Current version for scopen
is 0.1.7
scopen
has been test with following OS:
macOS Big Sur (11.4)
Linux (4.18.0)
scopen
has been test with Python 3.6, 3.7, 3.8 and 3.9.
We recommend to use Miniconda to setup
the environment.
numpy (>=1.20.3)
scipy (>=1.6.3)
h5py (>=3.2.1)
pandas (>=1.2.4)
PyTables (>=3.6.1)
matplotlib (>=3.4.2)
scikit-learn (>=0.24.2)
kneed (>=0.7.0)
The easiest way to install scopen and the required packages is using pip
pip install scopen
The installation will take ~20 seconds.
We here describe how to run scopen
.
scopen
performs imputation and dimensionality reduction based on peak by
cell matrix and it allows different input formats. The simplest one is a
text file where each row represent a peak, and
each column is a cell.
Here, we provide an example data in demo
folder, which is a
peak by cell count matrix from human hematopoietic cells.
First uncompress the file:
cd demo
gzip -d TagCount.txt.gz
Execute below command to run scopen:
scopen --input TagCount.txt --input_format dense --output_dir ./ --output_prefix scOpen --output_format dense --verbose 0 --estimate_rank --nc 4
--input_format
: this option specifies the input format as dense for which
a text file is expected
--output_dir
: all output files will be saved in current directory
--output_prefix
: output file name
--verbose
: verbose level
--estimate_rank
: the number of ranks will be automatically selected
--nc
: how many cores will be used
See more information by:
scopen --help
The expected running time is ~18 minutes.
After the command is done, you can find 5 output files in current directory:
-
scOpen.txt
. An imputed matrix. It has same dimensions as input and can be used for downstream analysis, such as peak-to-peak co-accessibility prediction. -
scOpen_barcodes.txt
. A low-dimension matrix for cells.
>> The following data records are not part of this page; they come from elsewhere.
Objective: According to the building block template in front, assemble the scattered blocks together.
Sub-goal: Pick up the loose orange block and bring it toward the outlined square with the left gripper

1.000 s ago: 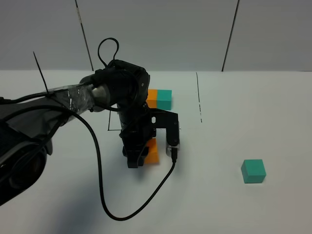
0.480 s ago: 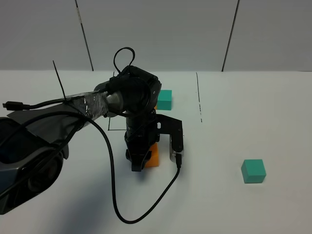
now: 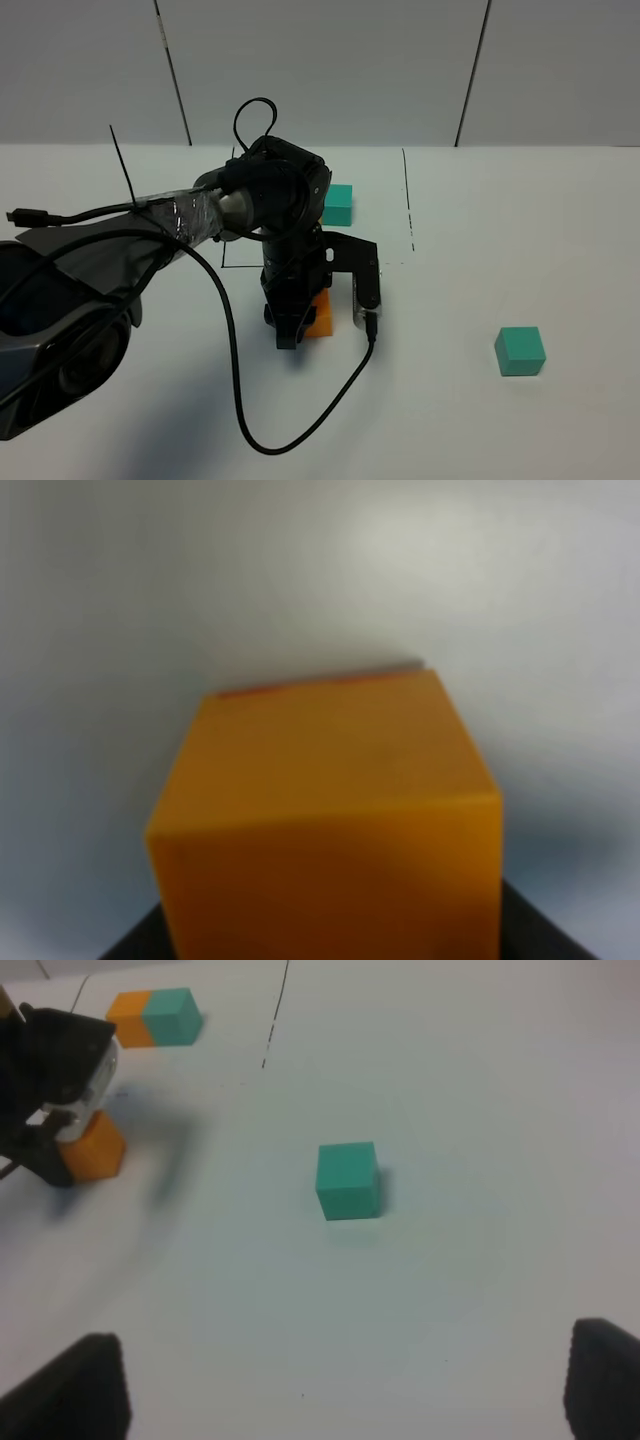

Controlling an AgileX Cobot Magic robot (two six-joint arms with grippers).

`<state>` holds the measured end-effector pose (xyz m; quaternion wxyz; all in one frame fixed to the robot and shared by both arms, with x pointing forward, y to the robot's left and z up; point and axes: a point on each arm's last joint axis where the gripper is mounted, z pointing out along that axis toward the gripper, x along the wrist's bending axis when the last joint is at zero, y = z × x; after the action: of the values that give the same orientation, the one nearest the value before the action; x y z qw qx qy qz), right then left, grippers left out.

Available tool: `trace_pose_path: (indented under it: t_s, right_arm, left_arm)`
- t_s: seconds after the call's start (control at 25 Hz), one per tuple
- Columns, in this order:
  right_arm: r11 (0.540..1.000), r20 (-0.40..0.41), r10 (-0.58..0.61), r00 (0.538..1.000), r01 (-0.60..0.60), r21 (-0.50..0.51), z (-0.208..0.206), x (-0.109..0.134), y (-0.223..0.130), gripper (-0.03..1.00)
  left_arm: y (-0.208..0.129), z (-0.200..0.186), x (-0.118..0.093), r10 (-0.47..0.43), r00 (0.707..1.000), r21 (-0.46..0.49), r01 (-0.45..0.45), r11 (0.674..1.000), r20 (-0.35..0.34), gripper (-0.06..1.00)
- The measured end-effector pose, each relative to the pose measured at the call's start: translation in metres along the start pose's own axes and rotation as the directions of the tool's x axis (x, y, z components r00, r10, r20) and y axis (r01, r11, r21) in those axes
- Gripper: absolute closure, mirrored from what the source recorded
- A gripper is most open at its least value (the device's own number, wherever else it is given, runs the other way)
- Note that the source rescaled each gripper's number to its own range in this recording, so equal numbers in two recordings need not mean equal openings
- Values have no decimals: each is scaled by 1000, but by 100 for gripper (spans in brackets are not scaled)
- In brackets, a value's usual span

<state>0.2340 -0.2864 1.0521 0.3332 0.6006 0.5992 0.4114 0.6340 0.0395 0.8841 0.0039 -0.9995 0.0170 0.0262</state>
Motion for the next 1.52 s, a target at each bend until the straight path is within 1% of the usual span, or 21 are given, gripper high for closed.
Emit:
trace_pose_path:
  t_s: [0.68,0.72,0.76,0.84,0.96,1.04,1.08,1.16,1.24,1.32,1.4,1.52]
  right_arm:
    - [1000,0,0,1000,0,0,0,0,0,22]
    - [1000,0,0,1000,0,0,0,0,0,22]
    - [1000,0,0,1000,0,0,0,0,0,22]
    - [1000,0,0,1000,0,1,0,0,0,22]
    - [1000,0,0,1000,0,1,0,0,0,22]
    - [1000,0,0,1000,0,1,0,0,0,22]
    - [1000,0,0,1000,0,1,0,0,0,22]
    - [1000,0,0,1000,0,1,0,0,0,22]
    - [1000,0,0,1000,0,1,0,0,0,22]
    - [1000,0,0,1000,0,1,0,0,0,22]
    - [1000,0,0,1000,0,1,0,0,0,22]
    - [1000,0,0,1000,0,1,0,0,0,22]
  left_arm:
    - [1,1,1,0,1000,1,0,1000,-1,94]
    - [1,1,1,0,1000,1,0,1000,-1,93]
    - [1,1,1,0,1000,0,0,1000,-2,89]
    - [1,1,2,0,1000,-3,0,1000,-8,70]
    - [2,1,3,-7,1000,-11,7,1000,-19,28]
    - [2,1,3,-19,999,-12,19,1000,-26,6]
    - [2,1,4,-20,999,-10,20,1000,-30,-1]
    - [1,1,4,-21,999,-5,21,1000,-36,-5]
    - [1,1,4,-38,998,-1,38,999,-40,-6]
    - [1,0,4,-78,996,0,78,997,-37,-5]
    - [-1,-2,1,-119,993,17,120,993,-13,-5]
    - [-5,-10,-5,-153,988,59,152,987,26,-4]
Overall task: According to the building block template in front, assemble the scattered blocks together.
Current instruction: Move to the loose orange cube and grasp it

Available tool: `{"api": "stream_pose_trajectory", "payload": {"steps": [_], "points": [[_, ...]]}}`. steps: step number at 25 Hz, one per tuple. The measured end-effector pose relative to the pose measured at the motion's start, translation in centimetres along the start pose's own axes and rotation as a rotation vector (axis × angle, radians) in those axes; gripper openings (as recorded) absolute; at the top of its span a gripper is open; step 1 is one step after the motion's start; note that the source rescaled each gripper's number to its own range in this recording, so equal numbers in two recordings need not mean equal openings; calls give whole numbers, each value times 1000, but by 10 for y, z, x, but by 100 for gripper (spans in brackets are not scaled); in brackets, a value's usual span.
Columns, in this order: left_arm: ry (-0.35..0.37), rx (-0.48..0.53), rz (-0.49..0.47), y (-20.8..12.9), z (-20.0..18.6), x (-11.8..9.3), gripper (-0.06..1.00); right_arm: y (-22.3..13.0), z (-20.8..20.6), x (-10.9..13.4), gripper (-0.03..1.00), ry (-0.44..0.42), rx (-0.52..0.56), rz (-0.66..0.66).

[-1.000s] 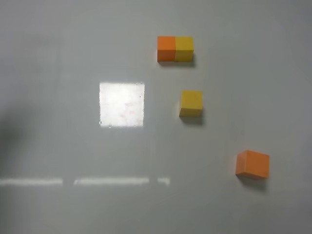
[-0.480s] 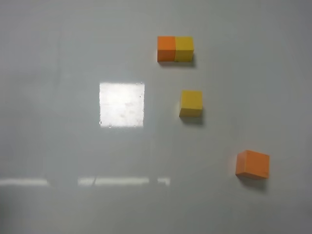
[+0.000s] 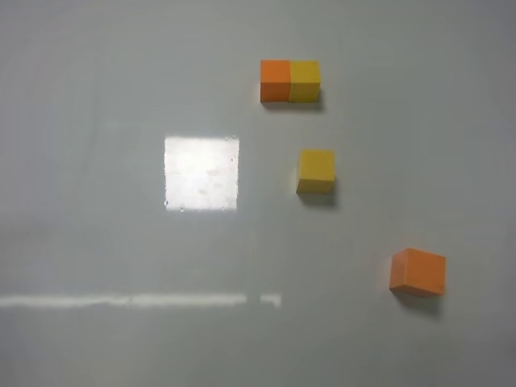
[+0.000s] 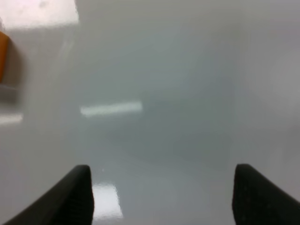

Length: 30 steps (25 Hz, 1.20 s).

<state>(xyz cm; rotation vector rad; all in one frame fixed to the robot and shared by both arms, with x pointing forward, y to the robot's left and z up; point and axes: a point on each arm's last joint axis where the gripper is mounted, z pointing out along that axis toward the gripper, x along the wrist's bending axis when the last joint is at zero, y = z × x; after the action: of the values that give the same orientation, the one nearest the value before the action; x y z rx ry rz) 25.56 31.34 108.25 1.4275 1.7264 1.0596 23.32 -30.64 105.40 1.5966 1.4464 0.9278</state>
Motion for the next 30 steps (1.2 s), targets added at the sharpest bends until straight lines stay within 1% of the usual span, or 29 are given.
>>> {"api": "stream_pose_trajectory", "payload": {"steps": [2, 5, 7, 10, 12, 30], "points": [[-7, -2, -7, -16, 0, 0, 76, 0, 0, 0, 58, 0, 0, 0], [-8, -1, -12, -30, -1, 1, 76, 0, 0, 0, 58, 0, 0, 0], [-11, -23, -16, -33, -4, 1, 71, 0, 0, 0, 58, 0, 0, 0], [-27, -37, -4, -35, -7, 0, 65, 0, 0, 0, 58, 0, 0, 0], [-32, -37, 0, -36, -7, 0, 63, 0, 0, 0, 58, 0, 0, 0], [-33, -37, 7, -36, -7, 0, 62, 0, 0, 0, 58, 1, 0, 1]]}}
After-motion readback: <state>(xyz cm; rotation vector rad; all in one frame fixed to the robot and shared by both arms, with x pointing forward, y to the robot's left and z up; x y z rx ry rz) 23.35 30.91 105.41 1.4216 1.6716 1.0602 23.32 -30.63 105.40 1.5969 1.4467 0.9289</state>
The number of dimensions is determined by option--estimate_rank
. It can be used as a dimension reduced matrix for clustering and visualization. -
scOpen_peaks.txt
. A low-dimension matrix for peaks. -
scOpen_error.pdf
. A line plot showing the model selection process, where x-axis represent ranks (or dimensions), y-axis is the fitting error of NMF. scOpen selects the best model by identifying a elbow point from this curve. -
scOpen_error.txt
. A text file including data for above curve.
As described about, scopen
also supports following input formats.
- 10X: a folder including barcodes.tsv, matrix.mtx and peaks.bed, it is usually generated by using cellranger-atac pipeline.
- 10Xh5: a peak barcode matrix in hdf5 format.
- sparse: a text file including three columns, the first column indicates peaks, the secondcolumns represent barcodes and the third one is the number of reads
scOpen is implemented in python, while many popular tools for analysis scATAC-seq, such as
Signac, are developed using R.
If you are dedicated to R, we also provide a tutorial
here to
show you how use scopen
as a dimension reduction method in R to analyze scATAC-seq data
from human peripheral blood mononuclear cells (PBMCs) dataset.
Python is gaining popularity in single-cell data analysis.
Two examples are scanpy (for scRNA-seq) and episcanpy (for single cell epigenomic data, e.g., scATAC-seq).
To ensure scopen
is usable in this context, we provide a jupyter notebook to
show you how to combine scOpen and (epi)scanpy to analysis scATAC-seq data.
For reproducibility, we provide all scripts and data here.